Business Process Design Guidelines¶
Grounded in Domain-Driven Design (Evans), Enterprise Integration Patterns (Hohpe & Woolf), and the BPMN 2.0 standard.
Process Modeling¶
- Model before you code — capture the process as a state diagram or BPMN 2.0 activity diagram before writing implementation.
- Identify explicitly: trigger event, steps, terminal states (success and all failure modes), external actors.
- Use the domain's ubiquitous language for state and transition names — never technical abbreviations.
- Keep a state/transition table in
specs/processes/alongside the code.
State Management¶
- Entities with a lifecycle (order, payment, shipment) must have a closed, named set of states.
- Declare a valid-transition table; reject any illegal transition with a typed domain error.
- Persist state atomically with its version — never infer state from derived or aggregated data.
- State transitions are the unit of business work; keep side-effects (notifications, downstream calls) outside the transition itself.

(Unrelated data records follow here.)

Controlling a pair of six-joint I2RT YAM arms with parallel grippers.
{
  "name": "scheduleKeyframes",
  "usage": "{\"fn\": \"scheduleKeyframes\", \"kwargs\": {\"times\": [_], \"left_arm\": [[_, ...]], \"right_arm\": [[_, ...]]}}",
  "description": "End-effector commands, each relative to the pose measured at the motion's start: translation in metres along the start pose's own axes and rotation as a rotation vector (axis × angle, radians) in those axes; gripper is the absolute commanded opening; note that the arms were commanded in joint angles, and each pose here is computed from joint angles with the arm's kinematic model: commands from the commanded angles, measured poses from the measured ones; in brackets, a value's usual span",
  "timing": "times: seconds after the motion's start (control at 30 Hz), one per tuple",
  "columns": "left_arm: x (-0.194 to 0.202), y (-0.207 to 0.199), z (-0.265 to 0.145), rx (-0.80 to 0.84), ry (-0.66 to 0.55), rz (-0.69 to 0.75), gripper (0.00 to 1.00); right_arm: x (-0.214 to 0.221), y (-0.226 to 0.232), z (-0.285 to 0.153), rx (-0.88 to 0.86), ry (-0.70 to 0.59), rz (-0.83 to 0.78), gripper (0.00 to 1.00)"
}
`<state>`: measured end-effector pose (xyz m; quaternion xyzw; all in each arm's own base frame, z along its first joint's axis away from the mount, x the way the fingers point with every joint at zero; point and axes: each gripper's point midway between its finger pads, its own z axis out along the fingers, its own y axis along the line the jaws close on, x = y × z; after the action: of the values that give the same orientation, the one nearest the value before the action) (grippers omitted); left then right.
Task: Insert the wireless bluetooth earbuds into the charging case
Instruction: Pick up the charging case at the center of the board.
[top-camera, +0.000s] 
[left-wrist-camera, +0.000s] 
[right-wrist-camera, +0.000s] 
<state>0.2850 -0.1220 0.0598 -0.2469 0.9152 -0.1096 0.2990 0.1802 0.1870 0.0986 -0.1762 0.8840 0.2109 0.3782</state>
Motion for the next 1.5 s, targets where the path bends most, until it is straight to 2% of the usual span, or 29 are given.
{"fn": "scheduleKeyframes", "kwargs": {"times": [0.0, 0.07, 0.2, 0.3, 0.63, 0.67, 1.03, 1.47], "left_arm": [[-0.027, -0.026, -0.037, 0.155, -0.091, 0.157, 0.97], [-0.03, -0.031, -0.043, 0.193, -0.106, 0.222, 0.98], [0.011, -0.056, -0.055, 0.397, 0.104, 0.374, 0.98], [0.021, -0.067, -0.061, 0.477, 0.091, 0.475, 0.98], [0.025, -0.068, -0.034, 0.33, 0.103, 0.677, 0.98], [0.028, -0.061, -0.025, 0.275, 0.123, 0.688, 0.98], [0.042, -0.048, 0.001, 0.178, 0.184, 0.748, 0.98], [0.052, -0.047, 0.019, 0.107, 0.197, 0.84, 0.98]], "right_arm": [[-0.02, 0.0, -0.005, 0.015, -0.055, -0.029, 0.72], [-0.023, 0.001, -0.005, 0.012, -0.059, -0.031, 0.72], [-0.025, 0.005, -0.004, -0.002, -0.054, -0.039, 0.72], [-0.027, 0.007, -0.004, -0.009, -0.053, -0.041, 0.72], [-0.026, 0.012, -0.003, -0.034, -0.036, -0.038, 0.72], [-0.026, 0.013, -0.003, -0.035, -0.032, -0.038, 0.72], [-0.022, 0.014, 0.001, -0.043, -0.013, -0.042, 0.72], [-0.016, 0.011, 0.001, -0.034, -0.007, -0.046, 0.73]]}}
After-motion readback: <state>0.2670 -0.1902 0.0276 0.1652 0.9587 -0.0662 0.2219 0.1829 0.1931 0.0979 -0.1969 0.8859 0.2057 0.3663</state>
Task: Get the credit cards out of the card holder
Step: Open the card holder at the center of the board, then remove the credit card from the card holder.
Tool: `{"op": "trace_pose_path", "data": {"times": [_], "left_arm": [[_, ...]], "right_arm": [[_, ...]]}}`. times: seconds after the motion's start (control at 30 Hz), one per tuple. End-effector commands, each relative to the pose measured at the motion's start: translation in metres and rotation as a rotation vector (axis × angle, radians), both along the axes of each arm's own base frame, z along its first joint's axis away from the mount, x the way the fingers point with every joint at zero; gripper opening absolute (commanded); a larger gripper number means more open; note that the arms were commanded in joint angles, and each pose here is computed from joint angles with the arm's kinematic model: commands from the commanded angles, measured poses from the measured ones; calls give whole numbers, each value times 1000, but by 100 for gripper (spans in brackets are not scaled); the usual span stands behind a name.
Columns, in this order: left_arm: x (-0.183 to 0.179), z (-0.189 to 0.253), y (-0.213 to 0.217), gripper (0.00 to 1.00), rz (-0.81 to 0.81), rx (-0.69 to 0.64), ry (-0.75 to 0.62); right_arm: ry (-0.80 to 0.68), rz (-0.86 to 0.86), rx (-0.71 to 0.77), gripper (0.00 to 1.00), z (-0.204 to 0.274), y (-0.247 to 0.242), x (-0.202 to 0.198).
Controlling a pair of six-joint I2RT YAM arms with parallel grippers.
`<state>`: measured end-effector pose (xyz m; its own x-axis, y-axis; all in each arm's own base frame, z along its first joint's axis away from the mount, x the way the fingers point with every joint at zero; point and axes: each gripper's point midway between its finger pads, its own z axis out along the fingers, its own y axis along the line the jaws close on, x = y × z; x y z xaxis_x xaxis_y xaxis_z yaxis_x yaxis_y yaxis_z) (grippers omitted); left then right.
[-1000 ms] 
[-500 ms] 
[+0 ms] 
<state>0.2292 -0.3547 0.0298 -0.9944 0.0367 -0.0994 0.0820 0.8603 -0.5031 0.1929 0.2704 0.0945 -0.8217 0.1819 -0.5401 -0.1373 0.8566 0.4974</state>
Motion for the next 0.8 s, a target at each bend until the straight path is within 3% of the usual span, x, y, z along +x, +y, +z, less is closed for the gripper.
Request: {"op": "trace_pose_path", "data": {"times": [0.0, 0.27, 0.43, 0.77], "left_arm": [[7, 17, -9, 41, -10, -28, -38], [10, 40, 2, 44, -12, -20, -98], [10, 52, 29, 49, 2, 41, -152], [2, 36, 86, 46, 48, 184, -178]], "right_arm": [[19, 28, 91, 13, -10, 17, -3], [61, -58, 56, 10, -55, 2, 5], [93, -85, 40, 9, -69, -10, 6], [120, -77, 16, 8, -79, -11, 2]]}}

Distributed Transactions & Sagas¶
Distributed transactions must use the Saga pattern (Garcia-Molina & Salem) rather than 2PC. Each step is a local transaction; failure triggers compensating transactions for all preceding steps. See also microservices.io Saga.
Choreography vs. Orchestration¶
| Style | Use when |
|---|---|
| Choreography | Steps are loosely coupled; each service reacts to domain events. Low coordination overhead. |
| Orchestration | Complex branching, timeouts, or explicit rollback sequencing required. Prefer an orchestrator. |
- Design compensating transactions before the happy-path steps — they are equally important.
- Document the rollback sequence in
specs/processes/as carefully as the forward sequence. - Every saga step must be idempotent (see Idempotency below).
Workflow Orchestration Framework¶
For complex, long-running sagas prefer a durable execution framework over hand-rolled state machines:
- Go / Java:
Temporal— workflows as code, durable execution, automatic retries and state replay; used in production by Stripe, Netflix, Datadog. - C++: No official
TemporalSDK exists; implement sagas using an explicit state machine persisted to the backing store, or use a message broker with a correlation-ID-keyed state table.
Idempotency¶
- Every saga step and every process-initiating call must be safe to execute more than once.
- Use a deduplication / idempotency key (business ID or client-generated UUID) stored alongside the entity.
- Check for an existing result before executing; return the previous result on duplicate.
- Test idempotency explicitly: send the same request twice and assert the same outcome with no side-effect duplication.
Error Handling & Recovery¶
- Define explicit failure states — not a single generic
ERRORstate. - Failed steps that cannot be retried must transition to a state that enables manual intervention or compensation.
- Route unprocessable events to a dead-letter queue for inspection and replay (see Enterprise Integration Patterns).
- Never silently drop a failed step — every failure must be observable via metrics and structured logs (see Monitoring Guidelines, Logging Guidelines).
Timeouts & Escalation¶
- Every step that waits for an external event must have a timeout.
- Define the escalation path explicitly: retry, notify operator, abort, or trigger compensation.
- Track SLA deadlines as first-class domain data, separate from technical call timeouts.
- Emit a metric and structured log event when an SLA deadline is breached.
Audit & Traceability¶
- Write an immutable audit event for every state transition: state-before, state-after, actor, timestamp, reason.
- Use a stable business identifier (e.g.
orderId,workflowId) that correlates events across all services. - Link the business identifier to the technical
correlationId/traceIdfor end-to-end tracing (see Monitoring Guidelines). - Never delete or mutate audit records.
Testing¶
- Write BDD scenarios (see Testing Guidelines) for the happy path, each error path, and each compensation path.
- Derive tests from the state/transition table: cover every valid transition and assert every illegal transition is rejected.
- Include fault-injection tests: simulate step failures and assert that compensation runs to completion.
- Test timeout and escalation paths explicitly — do not leave them uncovered.